Ok, first of all — this ain’t a logo. Not everything needs a logo, ok?
Second of all... you don’t give a rat’s a*s do you?
But here’s the thing —
That’s the worth of a rat’s a*s when it falls into the hands of a good copy guy.
Such as Prasad. And like a good copy guy, he’s writing copies right now.
I can tell you everything you want to know about him.
Who am I?
I’m a rat. A real one.
Me and Prasad — we speak like real men.
I’m not an AI. Don’t call me RatGPT.
I’m not a superhero. Don’t call me Ratman.
I exist. In flesh, bone, and fur.

You see...there's a reason why Prasad does freelance.
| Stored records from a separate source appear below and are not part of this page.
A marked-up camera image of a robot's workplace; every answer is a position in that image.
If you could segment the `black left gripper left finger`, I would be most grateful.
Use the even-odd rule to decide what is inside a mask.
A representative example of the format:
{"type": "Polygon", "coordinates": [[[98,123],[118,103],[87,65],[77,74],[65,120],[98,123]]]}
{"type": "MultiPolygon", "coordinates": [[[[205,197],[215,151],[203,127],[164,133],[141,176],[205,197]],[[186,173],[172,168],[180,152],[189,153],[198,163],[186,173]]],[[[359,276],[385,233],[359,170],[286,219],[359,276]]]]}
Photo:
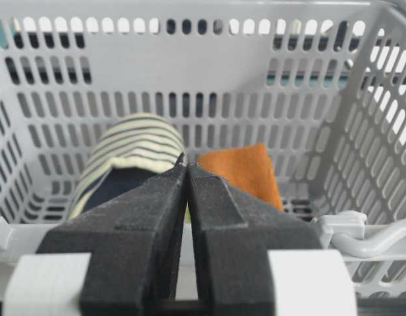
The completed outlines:
{"type": "Polygon", "coordinates": [[[51,230],[16,264],[3,315],[143,315],[176,287],[186,166],[51,230]]]}

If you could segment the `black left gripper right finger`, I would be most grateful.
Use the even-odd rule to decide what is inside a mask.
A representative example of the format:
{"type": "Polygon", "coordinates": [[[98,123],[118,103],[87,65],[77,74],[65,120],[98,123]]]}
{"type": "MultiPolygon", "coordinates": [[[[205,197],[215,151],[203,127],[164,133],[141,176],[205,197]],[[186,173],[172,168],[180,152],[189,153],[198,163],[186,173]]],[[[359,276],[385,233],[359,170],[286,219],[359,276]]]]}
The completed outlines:
{"type": "Polygon", "coordinates": [[[211,315],[355,315],[341,255],[313,227],[196,164],[187,170],[198,295],[211,315]]]}

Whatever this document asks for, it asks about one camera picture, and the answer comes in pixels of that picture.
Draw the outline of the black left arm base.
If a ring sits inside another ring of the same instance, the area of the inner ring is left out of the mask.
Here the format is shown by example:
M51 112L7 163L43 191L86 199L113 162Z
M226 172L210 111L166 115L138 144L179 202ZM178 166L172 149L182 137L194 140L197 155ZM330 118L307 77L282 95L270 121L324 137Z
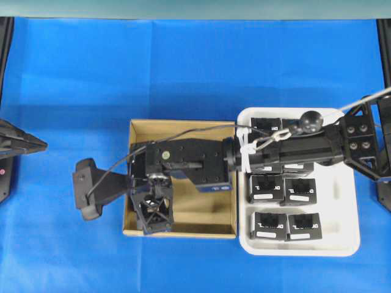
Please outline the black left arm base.
M0 203L6 200L10 194L11 175L13 170L13 158L1 159L0 165Z

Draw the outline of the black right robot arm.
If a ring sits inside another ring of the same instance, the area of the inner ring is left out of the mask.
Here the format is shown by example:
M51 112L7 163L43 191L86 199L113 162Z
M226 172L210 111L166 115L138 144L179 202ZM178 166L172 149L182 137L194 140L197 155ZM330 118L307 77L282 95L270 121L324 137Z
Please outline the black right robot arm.
M366 97L344 116L323 125L308 111L287 128L250 144L237 137L224 140L183 139L181 135L146 144L143 153L147 193L134 203L144 233L170 230L173 209L171 178L189 179L200 192L228 186L232 171L254 173L277 164L343 162L374 181L390 178L390 97Z

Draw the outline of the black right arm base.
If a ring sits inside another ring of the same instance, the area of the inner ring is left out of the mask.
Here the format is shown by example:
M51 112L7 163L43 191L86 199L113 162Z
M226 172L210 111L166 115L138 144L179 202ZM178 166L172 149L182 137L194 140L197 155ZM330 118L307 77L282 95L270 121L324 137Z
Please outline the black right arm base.
M390 181L380 181L376 183L377 188L377 198L379 203L391 211L391 182Z

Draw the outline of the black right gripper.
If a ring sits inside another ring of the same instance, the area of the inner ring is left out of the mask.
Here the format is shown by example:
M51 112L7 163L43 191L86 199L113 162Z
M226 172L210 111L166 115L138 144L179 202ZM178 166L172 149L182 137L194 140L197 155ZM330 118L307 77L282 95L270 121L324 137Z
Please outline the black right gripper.
M147 175L187 178L199 192L232 190L233 140L179 139L146 147ZM133 208L146 234L171 231L173 187L170 177L133 187Z

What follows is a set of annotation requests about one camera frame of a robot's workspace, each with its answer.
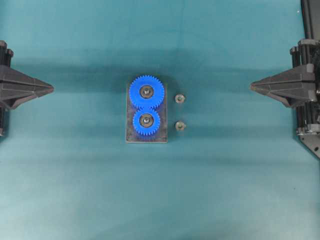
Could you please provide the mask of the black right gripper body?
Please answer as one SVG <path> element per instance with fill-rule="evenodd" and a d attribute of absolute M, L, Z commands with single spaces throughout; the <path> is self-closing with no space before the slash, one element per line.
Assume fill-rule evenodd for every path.
<path fill-rule="evenodd" d="M 296 134 L 318 135 L 320 133 L 320 42 L 314 39 L 302 39 L 290 49 L 292 66 L 314 65 L 316 100 L 308 101 L 295 108 Z"/>

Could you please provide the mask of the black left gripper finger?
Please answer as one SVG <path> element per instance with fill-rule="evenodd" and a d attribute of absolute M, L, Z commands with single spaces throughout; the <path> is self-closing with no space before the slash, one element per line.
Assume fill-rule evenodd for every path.
<path fill-rule="evenodd" d="M 54 88 L 51 85 L 45 87 L 9 84 L 0 90 L 0 107 L 14 110 L 25 102 L 45 96 L 53 91 Z"/>
<path fill-rule="evenodd" d="M 33 87 L 43 87 L 47 89 L 54 89 L 54 87 L 44 81 L 37 78 L 28 76 L 22 72 L 19 72 L 13 68 L 6 65 L 0 66 L 0 80 L 4 83 L 16 84 L 16 85 L 26 85 Z"/>

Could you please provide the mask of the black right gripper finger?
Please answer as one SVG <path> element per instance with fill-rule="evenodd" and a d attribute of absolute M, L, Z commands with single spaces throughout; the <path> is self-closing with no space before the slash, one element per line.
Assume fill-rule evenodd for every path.
<path fill-rule="evenodd" d="M 286 108 L 296 108 L 315 101 L 313 84 L 294 84 L 292 87 L 287 87 L 285 84 L 269 84 L 250 89 L 281 102 Z"/>
<path fill-rule="evenodd" d="M 289 84 L 296 82 L 310 82 L 315 80 L 315 66 L 311 63 L 300 65 L 289 70 L 283 71 L 273 76 L 268 76 L 258 81 L 254 81 L 250 87 Z"/>

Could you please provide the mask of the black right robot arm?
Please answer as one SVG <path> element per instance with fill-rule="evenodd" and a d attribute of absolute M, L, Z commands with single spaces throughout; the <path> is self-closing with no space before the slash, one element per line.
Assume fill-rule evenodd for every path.
<path fill-rule="evenodd" d="M 251 83 L 250 89 L 296 112 L 296 133 L 320 133 L 320 2 L 301 1 L 305 37 L 290 49 L 292 68 Z"/>

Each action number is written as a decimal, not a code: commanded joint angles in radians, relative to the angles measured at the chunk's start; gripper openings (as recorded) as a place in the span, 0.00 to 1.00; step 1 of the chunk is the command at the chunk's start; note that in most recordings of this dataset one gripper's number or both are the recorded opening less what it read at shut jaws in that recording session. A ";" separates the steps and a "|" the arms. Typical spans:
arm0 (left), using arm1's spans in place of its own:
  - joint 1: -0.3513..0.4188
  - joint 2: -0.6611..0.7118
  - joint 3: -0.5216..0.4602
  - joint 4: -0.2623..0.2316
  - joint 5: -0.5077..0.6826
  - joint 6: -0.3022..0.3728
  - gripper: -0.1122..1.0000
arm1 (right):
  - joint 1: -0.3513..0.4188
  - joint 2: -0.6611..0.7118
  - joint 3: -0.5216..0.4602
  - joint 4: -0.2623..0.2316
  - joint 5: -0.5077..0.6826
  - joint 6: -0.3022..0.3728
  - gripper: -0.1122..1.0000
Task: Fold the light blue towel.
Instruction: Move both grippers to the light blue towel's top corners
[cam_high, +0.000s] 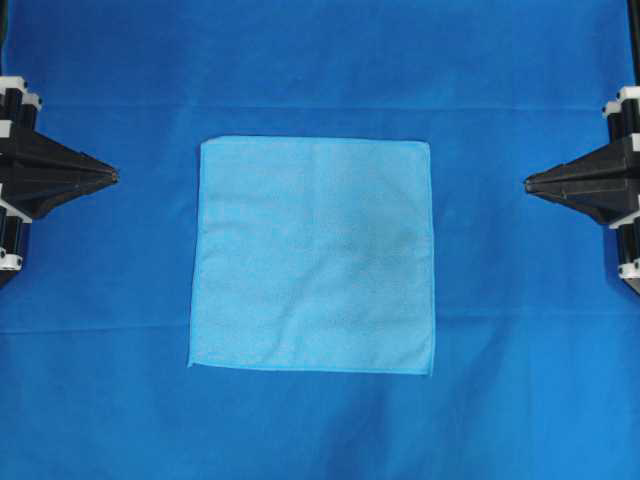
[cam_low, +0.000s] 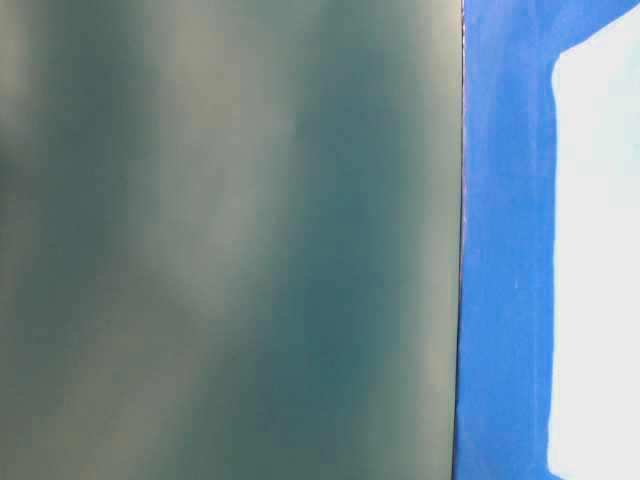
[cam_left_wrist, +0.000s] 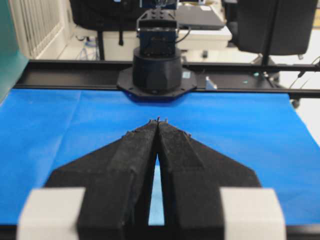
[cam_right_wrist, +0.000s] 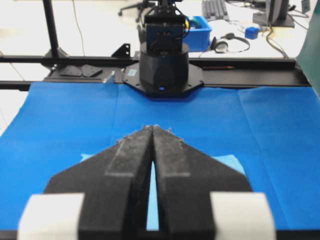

If Prasad went to any legit ad agency right now...”
…they’d look at him the way they look at an oversized rat.
Oh yes — he’s overqualified for the job.
But that doesn’t mean he needs special treatment.
That doesn’t mean he’ll force anyone’s hand to believe or approve everything he writes.
And that definitely doesn’t mean he’ll charge more than he deserves.
Me and him — we have a lot in common.
Just like me, he can sniff good briefs from an interstellar distance.
Just like me, he’ll climb toilet pipes that scrape the skies — just to fetch the idea behind the brief.
Just like me, his teeth are sharp enough to cut through the mesh of any crappy brief.
And both of us nibble.
Small tummies. We never over eat.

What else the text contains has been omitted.